> WHAT TO WORK ON: Pick out each line with the word "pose" from the material that follows.

> RECORDED DATA:
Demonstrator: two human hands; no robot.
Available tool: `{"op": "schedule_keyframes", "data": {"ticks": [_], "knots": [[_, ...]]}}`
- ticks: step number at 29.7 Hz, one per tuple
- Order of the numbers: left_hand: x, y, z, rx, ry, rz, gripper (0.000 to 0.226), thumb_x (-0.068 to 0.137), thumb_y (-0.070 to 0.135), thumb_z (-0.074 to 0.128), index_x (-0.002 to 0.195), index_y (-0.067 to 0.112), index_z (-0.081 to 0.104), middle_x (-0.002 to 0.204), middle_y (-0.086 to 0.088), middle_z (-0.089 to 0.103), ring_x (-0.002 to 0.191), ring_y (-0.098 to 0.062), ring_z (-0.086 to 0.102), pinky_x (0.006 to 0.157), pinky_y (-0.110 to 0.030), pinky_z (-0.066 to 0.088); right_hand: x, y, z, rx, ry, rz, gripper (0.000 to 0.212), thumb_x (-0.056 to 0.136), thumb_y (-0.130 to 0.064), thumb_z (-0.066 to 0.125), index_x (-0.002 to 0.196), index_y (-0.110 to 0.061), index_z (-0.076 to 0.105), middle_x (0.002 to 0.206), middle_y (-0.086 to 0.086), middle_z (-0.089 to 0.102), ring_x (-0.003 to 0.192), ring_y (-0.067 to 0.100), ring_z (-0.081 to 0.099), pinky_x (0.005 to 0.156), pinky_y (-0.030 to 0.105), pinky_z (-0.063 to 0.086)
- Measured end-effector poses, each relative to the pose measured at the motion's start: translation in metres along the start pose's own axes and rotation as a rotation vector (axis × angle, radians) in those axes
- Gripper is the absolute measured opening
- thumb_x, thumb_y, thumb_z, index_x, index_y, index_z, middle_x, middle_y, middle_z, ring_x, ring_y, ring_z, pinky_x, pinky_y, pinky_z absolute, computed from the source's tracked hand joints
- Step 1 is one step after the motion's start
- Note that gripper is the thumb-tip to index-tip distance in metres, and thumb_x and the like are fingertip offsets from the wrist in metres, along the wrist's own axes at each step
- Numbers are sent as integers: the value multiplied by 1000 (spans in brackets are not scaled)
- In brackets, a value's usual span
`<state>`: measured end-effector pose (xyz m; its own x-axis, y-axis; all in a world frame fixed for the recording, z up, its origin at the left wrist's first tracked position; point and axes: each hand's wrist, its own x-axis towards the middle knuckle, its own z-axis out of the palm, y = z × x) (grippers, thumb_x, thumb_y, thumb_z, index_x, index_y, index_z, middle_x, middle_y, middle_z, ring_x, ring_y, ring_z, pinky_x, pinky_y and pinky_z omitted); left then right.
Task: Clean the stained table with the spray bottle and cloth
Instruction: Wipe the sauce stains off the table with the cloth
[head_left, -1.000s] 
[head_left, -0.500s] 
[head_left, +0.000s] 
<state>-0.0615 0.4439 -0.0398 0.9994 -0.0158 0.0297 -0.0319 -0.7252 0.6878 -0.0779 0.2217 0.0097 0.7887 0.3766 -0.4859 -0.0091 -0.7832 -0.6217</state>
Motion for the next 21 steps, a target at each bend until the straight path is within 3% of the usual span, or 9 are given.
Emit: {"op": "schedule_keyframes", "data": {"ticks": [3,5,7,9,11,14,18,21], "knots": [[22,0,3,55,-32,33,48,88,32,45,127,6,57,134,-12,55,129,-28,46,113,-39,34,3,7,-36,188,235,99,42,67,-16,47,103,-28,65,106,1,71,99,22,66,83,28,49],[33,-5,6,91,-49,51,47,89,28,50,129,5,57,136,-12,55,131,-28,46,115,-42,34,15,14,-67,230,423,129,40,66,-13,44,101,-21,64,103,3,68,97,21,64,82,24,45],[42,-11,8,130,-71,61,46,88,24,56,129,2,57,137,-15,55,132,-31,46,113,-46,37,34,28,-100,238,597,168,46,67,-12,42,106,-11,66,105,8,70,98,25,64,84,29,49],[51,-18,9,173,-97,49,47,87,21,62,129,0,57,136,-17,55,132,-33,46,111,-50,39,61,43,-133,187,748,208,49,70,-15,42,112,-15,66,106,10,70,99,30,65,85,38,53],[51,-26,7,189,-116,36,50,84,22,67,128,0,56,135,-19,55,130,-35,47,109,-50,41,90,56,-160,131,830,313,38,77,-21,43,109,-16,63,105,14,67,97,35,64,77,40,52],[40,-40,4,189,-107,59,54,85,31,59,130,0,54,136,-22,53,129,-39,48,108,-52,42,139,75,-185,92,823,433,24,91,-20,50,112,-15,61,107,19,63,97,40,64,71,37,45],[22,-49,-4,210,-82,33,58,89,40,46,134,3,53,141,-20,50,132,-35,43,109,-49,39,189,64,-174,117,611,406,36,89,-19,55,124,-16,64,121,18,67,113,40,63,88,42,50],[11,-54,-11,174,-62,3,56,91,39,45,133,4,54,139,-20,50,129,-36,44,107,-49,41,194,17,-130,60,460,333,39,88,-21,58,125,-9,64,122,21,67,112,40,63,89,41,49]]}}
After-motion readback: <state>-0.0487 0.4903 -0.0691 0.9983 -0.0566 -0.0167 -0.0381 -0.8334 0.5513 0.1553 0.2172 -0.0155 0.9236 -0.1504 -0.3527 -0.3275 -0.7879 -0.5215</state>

> EXERCISE SOLUTION:
- Measured end-effector poses, each relative to the pose measured at the motion's start: translation in metres along the start pose's own axes and rotation as a rotation vector (axis × angle, radians) in those axes
`<state>`: measured end-effector pose (xyz m; its own x-axis, y-axis; all in a world frame fixed for the recording, z up, its origin at the left wrist's first tracked position; point and axes: each hand's wrist, its own x-axis towards the middle knuckle, its own z-axis out of the palm, y = z × x) (grippers, thumb_x, thumb_y, thumb_z, index_x, index_y, index_z, middle_x, middle_y, middle_z, ring_x, ring_y, ring_z, pinky_x, pinky_y and pinky_z omitted); left then right.

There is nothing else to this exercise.